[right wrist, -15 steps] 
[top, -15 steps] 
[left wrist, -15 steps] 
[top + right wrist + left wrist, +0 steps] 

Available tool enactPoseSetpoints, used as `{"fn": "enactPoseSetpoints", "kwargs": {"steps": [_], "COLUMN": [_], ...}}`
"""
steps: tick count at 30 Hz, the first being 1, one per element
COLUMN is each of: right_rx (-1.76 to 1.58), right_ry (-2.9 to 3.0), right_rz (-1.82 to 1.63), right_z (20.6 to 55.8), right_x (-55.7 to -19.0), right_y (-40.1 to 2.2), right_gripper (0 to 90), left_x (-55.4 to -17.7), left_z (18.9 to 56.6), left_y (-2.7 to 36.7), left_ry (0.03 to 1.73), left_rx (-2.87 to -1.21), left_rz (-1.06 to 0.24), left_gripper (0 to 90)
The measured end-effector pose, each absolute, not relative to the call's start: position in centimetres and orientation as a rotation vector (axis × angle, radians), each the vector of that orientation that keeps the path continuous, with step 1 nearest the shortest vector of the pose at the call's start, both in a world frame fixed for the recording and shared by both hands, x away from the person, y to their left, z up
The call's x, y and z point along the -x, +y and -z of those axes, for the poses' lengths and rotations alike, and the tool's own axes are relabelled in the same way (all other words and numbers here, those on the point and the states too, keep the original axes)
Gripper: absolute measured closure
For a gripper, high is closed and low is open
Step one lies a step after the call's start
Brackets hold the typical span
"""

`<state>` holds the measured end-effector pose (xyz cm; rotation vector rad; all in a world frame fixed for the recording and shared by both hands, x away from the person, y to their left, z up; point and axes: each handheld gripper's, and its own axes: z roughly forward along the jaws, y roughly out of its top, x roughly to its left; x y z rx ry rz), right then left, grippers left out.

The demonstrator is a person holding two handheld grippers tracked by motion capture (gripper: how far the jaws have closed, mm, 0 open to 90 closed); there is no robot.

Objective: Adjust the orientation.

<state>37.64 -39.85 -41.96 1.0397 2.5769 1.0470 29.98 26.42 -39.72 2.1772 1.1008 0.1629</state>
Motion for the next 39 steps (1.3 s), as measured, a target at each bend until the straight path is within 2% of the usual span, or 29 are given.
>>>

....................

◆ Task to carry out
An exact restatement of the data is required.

◆ Expected answer
[right wrist, -15 steps] 
[top, -15 steps] 
[left wrist, -15 steps] 
[top + right wrist + left wrist, +0 steps] 

Available tool enactPoseSetpoints, used as `{"fn": "enactPoseSetpoints", "kwargs": {"steps": [_], "COLUMN": [_], ...}}`
"""
steps: tick count at 30 Hz, the first being 1, one per element
COLUMN is each of: right_rx (-1.76 to 1.58), right_ry (-2.9 to 3.0), right_rz (-1.82 to 1.63), right_z (20.6 to 55.8), right_x (-55.7 to -19.0), right_y (-40.1 to 2.2), right_gripper (0 to 90), left_x (-55.4 to -17.7), left_z (18.9 to 56.6), left_y (-2.7 to 36.7), left_ry (0.03 to 1.73), left_rx (-2.87 to -1.21), left_rz (-1.06 to 0.24), left_gripper (0 to 90)
The measured end-effector pose, each absolute, not relative to the call's start: position in centimetres and orientation as a rotation vector (axis × angle, radians), each the vector of that orientation that keeps the path continuous, with step 1 nearest the shortest vector of the pose at the call's start, both in a world frame fixed for the recording and shared by both hands, x away from the person, y to their left, z up
The call's x, y and z point along the -x, +y and -z of those axes, for the poses' lengths and rotations alike, and the tool's own axes are relabelled in the same way (all other words and numbers here, those on the point and the states too, keep the original axes)
Gripper: absolute measured closure
For a gripper, high is closed and low is open
Step one lies a step after the call's start
Brackets hold the typical span
"""

`<state>` holds the measured end-effector pose (xyz cm; rotation vector rad; all in a world frame fixed for the recording and shared by both hands, x away from the person, y to their left, z up; point and axes: each handheld gripper's, and its own axes: z roughly forward along the jaws, y roughly out of its top, x roughly to its left; x y z rx ry rz), right then left, grippers left out.

The demonstrator is a person holding two handheld grippers tracked by motion capture (gripper: how far the jaws have closed, mm, 0 open to 90 closed); there is no robot.

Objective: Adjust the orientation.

<state>37.64 -39.85 -41.96 1.0397 2.5769 1.0470 29.98 26.42 -39.72 2.1772 1.1008 0.1629</state>
Motion for the next 39 steps (1.3 s), as measured, a target at each bend until the straight path is within 2% of the usual span, or 29 are given.
>>>

The exercise is done; no more work remains.